Task description ->
Each entry that appears below should be restated word for word.

Saved data entries:

┄┄┄┄┄┄┄┄┄┄┄┄┄┄┄┄┄┄┄┄

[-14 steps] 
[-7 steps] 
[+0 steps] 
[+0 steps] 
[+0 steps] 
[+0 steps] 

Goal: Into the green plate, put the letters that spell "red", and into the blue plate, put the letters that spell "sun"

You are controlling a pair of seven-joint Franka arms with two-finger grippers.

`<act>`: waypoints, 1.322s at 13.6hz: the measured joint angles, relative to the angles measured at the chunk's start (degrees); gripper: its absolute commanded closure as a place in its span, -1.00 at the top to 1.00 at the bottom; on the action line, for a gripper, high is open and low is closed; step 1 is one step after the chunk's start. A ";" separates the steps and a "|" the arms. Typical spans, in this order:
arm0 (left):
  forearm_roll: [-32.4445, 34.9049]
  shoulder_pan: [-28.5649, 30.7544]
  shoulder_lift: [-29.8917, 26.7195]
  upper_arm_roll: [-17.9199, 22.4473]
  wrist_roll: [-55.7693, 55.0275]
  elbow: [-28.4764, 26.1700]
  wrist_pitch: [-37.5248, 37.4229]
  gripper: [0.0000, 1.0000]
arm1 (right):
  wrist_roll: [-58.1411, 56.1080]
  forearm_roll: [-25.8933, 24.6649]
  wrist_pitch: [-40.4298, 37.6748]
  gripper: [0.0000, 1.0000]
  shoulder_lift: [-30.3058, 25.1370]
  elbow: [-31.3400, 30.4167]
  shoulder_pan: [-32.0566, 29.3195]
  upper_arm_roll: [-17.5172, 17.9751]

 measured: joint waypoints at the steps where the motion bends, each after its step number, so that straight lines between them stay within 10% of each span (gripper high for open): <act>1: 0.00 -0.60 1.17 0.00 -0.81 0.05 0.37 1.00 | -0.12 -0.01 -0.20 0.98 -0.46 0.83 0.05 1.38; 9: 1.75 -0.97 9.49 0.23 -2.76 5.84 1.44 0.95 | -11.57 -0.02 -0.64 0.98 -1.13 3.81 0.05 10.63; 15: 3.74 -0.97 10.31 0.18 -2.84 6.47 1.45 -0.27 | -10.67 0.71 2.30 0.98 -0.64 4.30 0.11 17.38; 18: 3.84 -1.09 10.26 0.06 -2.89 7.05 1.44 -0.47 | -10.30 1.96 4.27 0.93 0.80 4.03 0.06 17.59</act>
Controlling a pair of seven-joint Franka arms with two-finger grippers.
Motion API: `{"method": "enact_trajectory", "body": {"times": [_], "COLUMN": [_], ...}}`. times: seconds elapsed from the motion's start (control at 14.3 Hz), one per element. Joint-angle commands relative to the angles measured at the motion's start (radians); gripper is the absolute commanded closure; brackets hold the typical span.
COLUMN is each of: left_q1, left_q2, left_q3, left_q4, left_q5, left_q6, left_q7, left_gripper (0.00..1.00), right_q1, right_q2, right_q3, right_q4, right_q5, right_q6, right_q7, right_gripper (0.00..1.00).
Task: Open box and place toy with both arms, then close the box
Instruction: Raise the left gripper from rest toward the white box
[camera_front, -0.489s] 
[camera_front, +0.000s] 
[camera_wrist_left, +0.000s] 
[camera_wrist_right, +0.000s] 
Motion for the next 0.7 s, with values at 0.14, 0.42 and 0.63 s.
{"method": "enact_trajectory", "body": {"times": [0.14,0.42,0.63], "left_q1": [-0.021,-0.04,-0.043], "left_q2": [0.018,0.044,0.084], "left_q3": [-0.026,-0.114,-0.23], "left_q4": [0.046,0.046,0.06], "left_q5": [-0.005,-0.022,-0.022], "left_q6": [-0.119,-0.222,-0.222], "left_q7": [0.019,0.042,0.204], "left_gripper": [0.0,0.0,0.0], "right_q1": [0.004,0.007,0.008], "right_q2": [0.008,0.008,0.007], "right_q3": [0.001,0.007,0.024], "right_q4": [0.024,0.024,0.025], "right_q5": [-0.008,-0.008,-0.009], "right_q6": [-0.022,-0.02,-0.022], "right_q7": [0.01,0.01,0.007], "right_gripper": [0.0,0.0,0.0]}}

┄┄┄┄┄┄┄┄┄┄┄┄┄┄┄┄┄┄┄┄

Result of this exercise ->
[-14 steps] 
[-7 steps] 
[+0 steps] 
[+0 steps] 
[+0 steps] 
[+0 steps] 

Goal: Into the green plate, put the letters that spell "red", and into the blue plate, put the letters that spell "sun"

You are controlling a pair of seven-joint Franka arms with two-finger grippers.

`<act>`: waypoints, 1.322s at 13.6hz: the measured joint angles, relative to the angles measured at the chunk's start (degrees); gripper: its absolute commanded closure as a place in its span, -1.00 at the top to 1.00 at the bottom; on the action line, for a gripper, high is open and low is closed; step 1 is one step after the chunk's start. A ";" separates the steps and a "|" the arms. Typical spans, in this order:
arm0 (left):
  forearm_roll: [-32.4445, 34.9049]
  shoulder_pan: [-28.5649, 30.7544]
  shoulder_lift: [-29.8917, 26.7195]
  upper_arm_roll: [-17.9199, 22.4473]
  wrist_roll: [-55.7693, 55.0275]
  elbow: [-28.4764, 26.1700]
  wrist_pitch: [-37.5248, 37.4229]
  gripper: [0.0000, 1.0000]
arm1 (right):
  wrist_roll: [-58.1411, 56.1080]
  forearm_roll: [-25.8933, 24.6649]
  wrist_pitch: [-40.4298, 37.6748]
  gripper: [0.0000, 1.0000]
  shoulder_lift: [-30.3058, 25.1370]
  elbow: [-31.3400, 30.4167]
  shoulder_pan: [-32.0566, 29.3195]
  upper_arm_roll: [-17.5172, 17.9751]

 measured: joint waypoints at the steps where the motion bends, each after its step number, so that straight lines between them stay within 10% of each span (gripper high for open): <act>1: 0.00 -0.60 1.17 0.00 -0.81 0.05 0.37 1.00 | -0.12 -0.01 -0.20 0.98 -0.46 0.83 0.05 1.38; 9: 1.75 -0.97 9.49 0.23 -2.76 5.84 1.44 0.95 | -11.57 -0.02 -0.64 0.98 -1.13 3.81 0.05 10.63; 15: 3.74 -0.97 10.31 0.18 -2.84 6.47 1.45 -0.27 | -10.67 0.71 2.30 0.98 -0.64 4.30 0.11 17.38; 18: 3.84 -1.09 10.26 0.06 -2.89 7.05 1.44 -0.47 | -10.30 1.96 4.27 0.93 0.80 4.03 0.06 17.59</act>
Controlling a pair of seven-joint Franka arms with two-finger grippers.
Motion API: `{"method": "enact_trajectory", "body": {"times": [_], "COLUMN": [_], ...}}`. times: seconds elapsed from the motion's start (control at 14.3 Hz), one per element. Joint-angle commands relative to the angles measured at the motion's start (radians); gripper is the absolute commanded closure; brackets hold the typical span.
COLUMN is each of: left_q1, left_q2, left_q3, left_q4, left_q5, left_q6, left_q7, left_gripper (0.00..1.00), right_q1, right_q2, right_q3, right_q4, right_q5, right_q6, right_q7, right_gripper (0.00..1.00).
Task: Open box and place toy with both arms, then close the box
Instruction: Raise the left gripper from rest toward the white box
[camera_front, -0.489s] 
[camera_front, +0.000s] 
[camera_wrist_left, +0.000s] 
[camera_wrist_right, +0.000s] 
Motion for the next 0.7 s, with values at 0.14, 0.42 and 0.63 s.
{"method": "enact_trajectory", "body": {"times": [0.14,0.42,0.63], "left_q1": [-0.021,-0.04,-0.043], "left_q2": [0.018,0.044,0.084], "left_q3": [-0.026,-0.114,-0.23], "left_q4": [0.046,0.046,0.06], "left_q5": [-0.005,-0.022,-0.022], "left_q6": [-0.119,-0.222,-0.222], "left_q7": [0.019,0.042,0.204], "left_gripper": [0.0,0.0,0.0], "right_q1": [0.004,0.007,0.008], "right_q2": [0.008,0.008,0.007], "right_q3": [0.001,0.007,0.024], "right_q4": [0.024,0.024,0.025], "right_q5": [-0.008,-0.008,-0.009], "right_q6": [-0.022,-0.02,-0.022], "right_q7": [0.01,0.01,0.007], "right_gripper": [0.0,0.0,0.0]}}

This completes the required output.